While the Constitution’s Article I, Section 8, invests Congress with the power “to declare War,” the law school dean points out this has been largely ignored since President Harry Truman in 1950 “de facto changed the Constitution so that not the Congress, but the President, and he alone, makes the decision on war.”
“From Korea, to the Tonkin Gulf Resolution, to the 2002 Congressional Resolution which said to (President) Bush II that he alone should decide whether and whom to fight, the decision on war has been the President’s in fact,” Velvel writes.
He points out, however, “the framers deliberately intended it to be for Congress because they felt, as has now come true, that the Executive is too prone to get into wars. The shifting of the power to decide on war has been a de facto Constitutional revolution.”
Velvel writes that decent human beings could think it immoral to put one’s own election to office ahead of the potential deaths of hundreds or thousands or tens of thousands of Americans and hundreds of thousands or even millions of people of some other nationality.
“But who said our congresspeople (or presidents) are moral human beings?” Velvel asks. “Would moral human beings spin, lie, and deceive to be elected to office or to persuade people to adopt this or that policy? Yet this…is the way people get into and stay in office in this country.” Velvel adds that elected representatives hold their office through “raising unbelievable sums of money by a process that the Supreme Court turned into legalized (if deeply immoral) bribery.”

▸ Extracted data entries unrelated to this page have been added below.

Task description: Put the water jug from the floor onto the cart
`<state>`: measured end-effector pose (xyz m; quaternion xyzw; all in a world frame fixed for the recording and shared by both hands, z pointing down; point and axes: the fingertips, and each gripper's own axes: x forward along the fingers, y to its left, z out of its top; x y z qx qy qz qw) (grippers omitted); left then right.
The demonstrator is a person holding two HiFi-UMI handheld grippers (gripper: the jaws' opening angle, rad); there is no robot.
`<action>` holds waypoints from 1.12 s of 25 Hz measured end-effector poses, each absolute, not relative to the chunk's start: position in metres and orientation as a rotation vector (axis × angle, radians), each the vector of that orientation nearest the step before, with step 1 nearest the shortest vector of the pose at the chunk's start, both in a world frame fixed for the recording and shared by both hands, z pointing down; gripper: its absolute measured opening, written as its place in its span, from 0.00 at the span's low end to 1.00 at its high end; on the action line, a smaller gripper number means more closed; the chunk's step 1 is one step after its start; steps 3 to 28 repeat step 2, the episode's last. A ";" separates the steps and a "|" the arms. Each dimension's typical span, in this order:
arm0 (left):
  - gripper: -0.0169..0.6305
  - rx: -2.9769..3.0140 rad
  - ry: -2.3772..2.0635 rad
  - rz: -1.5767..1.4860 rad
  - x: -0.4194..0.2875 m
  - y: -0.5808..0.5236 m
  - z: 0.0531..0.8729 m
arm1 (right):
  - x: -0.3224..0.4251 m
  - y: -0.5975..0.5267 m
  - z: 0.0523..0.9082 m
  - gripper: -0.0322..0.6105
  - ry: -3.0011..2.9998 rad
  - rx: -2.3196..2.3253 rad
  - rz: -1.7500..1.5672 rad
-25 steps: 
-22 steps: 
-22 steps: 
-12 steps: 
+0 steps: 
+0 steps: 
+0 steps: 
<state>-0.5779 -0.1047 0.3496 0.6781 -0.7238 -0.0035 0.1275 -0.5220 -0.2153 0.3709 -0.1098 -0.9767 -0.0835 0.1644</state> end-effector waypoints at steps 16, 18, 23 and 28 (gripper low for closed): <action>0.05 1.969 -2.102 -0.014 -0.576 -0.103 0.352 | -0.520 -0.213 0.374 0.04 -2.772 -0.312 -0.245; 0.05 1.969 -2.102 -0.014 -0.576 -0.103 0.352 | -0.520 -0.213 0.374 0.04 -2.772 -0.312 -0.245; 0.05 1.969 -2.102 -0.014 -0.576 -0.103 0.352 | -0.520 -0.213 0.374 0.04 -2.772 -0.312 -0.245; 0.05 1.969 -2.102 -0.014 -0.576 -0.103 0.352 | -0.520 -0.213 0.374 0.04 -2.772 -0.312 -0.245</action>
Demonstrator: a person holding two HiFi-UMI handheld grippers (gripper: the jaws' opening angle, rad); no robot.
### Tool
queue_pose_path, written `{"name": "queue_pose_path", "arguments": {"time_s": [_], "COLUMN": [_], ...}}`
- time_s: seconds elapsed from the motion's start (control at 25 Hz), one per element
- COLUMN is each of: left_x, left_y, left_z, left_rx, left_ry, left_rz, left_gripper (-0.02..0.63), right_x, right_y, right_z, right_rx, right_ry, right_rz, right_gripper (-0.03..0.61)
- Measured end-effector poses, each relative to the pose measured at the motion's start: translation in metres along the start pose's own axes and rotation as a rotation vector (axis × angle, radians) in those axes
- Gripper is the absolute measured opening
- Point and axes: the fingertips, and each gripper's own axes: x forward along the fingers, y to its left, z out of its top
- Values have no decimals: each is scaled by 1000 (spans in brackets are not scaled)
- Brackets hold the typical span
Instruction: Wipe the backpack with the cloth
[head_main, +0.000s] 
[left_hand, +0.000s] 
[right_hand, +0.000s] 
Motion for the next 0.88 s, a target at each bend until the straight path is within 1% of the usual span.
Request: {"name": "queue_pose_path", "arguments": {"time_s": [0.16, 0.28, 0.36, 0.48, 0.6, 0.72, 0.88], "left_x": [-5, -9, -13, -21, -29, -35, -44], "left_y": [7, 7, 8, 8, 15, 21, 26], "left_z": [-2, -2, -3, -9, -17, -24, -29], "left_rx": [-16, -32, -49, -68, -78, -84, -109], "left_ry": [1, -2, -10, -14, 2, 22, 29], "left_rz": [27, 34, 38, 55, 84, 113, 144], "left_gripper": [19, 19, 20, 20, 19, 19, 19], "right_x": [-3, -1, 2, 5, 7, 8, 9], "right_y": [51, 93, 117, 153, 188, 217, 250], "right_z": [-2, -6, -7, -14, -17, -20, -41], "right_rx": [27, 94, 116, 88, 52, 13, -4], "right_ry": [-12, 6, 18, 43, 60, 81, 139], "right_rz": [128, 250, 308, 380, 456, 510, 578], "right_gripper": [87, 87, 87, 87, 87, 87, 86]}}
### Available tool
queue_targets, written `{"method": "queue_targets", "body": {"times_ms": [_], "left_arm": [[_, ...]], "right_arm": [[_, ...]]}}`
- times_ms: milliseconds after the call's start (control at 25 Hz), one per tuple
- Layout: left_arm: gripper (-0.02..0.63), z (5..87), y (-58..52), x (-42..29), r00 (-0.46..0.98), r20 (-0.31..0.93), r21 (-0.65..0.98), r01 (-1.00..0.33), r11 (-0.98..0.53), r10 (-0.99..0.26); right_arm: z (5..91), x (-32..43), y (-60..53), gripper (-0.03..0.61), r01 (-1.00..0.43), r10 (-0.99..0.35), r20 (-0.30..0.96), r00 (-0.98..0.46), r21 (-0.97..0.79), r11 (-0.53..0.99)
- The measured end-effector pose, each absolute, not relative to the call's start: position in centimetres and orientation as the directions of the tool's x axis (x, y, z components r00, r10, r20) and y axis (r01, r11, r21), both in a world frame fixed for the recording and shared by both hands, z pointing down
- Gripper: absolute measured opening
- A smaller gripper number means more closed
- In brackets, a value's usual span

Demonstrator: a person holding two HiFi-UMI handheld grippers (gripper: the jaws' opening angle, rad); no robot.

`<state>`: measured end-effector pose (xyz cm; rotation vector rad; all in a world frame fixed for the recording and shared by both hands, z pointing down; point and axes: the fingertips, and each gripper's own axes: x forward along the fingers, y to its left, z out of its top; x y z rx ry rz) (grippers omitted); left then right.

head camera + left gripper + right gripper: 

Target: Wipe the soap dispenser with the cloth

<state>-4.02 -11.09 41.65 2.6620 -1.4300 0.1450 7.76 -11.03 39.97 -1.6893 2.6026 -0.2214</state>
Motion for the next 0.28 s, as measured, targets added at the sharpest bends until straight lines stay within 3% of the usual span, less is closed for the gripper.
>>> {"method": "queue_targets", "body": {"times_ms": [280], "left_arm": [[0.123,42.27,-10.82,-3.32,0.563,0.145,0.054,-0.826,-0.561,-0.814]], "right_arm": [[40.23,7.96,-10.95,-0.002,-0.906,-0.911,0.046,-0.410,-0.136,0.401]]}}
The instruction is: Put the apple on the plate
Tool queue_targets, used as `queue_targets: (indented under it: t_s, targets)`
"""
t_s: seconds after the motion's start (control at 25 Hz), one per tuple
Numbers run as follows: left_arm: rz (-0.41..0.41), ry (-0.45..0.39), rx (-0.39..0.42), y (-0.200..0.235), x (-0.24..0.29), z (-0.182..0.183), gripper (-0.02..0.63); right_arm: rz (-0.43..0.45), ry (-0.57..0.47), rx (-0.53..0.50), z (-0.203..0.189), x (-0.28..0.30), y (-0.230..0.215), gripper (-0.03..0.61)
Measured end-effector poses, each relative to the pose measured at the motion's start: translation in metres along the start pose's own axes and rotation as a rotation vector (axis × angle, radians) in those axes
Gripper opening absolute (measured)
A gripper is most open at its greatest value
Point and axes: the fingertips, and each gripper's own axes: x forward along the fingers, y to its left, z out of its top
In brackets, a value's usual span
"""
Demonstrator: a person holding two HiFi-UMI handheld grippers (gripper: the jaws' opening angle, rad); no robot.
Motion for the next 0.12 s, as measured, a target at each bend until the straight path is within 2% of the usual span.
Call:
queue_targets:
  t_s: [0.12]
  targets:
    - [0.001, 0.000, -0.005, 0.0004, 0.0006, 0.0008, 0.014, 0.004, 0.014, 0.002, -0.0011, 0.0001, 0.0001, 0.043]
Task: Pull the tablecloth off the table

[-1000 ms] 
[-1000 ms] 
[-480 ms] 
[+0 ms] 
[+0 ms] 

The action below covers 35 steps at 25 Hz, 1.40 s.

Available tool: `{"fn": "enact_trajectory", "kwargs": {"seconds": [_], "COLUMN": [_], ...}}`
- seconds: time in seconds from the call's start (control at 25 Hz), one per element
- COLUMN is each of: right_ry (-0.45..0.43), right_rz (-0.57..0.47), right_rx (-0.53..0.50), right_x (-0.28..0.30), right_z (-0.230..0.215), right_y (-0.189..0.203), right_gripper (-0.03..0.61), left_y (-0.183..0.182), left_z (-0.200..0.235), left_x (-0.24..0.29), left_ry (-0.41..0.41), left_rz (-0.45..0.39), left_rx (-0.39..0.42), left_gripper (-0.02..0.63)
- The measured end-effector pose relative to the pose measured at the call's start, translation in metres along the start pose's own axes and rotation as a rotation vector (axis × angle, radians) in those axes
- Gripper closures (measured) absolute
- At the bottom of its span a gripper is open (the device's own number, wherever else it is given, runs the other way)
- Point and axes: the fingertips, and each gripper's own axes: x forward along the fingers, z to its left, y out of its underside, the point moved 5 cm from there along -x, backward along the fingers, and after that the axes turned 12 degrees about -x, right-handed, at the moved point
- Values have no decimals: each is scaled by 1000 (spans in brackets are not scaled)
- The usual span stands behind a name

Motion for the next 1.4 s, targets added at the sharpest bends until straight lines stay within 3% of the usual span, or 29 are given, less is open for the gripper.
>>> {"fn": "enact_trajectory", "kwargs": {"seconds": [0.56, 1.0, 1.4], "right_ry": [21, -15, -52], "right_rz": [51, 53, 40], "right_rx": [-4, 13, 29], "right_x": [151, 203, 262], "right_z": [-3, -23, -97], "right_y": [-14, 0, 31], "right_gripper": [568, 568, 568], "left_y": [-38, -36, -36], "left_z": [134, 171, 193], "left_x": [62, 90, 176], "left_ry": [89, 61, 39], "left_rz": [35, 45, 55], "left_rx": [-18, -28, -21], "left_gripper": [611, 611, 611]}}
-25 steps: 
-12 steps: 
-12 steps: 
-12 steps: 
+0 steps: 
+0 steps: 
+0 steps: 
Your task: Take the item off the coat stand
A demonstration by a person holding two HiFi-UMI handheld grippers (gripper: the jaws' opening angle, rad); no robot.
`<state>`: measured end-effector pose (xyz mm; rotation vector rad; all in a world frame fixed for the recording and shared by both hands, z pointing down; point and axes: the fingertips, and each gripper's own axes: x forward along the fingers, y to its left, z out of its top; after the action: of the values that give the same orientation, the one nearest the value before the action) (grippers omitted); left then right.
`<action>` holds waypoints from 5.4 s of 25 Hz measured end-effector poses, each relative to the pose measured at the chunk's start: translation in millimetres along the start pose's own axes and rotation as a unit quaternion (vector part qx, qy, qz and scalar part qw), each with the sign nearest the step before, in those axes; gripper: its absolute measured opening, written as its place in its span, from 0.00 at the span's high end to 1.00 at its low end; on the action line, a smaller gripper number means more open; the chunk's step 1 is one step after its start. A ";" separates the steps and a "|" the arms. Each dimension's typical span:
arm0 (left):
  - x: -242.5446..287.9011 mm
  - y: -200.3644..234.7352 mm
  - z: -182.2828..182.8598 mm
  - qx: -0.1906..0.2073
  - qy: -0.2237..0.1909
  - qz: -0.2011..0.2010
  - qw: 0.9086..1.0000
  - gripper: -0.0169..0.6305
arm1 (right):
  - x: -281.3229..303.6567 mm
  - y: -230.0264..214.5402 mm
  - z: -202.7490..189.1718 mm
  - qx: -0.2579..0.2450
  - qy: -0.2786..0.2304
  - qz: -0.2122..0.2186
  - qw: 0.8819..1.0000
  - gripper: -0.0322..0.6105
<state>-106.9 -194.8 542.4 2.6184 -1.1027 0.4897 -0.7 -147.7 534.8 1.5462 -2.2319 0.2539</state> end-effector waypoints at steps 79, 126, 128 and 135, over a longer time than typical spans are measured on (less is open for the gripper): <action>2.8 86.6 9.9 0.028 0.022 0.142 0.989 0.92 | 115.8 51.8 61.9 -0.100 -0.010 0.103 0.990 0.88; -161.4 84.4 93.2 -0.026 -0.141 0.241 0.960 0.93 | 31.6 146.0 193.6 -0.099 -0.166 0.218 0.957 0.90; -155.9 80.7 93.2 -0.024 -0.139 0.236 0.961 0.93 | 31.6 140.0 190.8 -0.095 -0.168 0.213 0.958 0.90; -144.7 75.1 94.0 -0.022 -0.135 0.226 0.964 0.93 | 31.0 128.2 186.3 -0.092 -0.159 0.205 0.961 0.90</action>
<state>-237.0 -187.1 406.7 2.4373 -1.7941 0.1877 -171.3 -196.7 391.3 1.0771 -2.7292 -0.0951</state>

One possible solution, Velvel writes in his law school magazine “The Long Term View,” would be to adopt a form of proportional representation(PR) in elections to Congress and in the Electoral College where votes for president are cast. “This would enable decent people to form a political party with practical hopes of success and consequent ability to affect policy, specifically including any policy of constantly fighting wars.”
When PR is mentioned, however, politicians chorus it will destabilize the country and cite Italy and Israel as examples of nations that have PR whose governments as a result are unstable. “So we seem doomed to continue with a system in which decent people will find it very hard to form a successful new party—like the Republican party in 1854—and in which we are stuck with Presidents who make the decision and often favor war…” Velvel writes.
Another reason the U.S. frequently is at war is “to change the nature of the societies we are invading,” Velvel writes, as “by changing the nature of the government of Iraq, we will cause a change in the nature of the governments of Iran, Syria, and other Muslim countries.” This warmed-over “domino” theory of causation is often as wrong as the notion that if South Viet Nam fell to the Communists, the Philippines or Japan would follow, he said.
Velvel adds, of course, that quite often the peoples we claim we seek to help “do not want us to be in or to take over their countries to impose our version of democracy and wealth.”
The Massachusetts School of Law at Andover is a non-profit law school purposefully dedicated to the education of students from minority, immigrant, and low-income households who would otherwise not have the opportunity to obtain a legal education.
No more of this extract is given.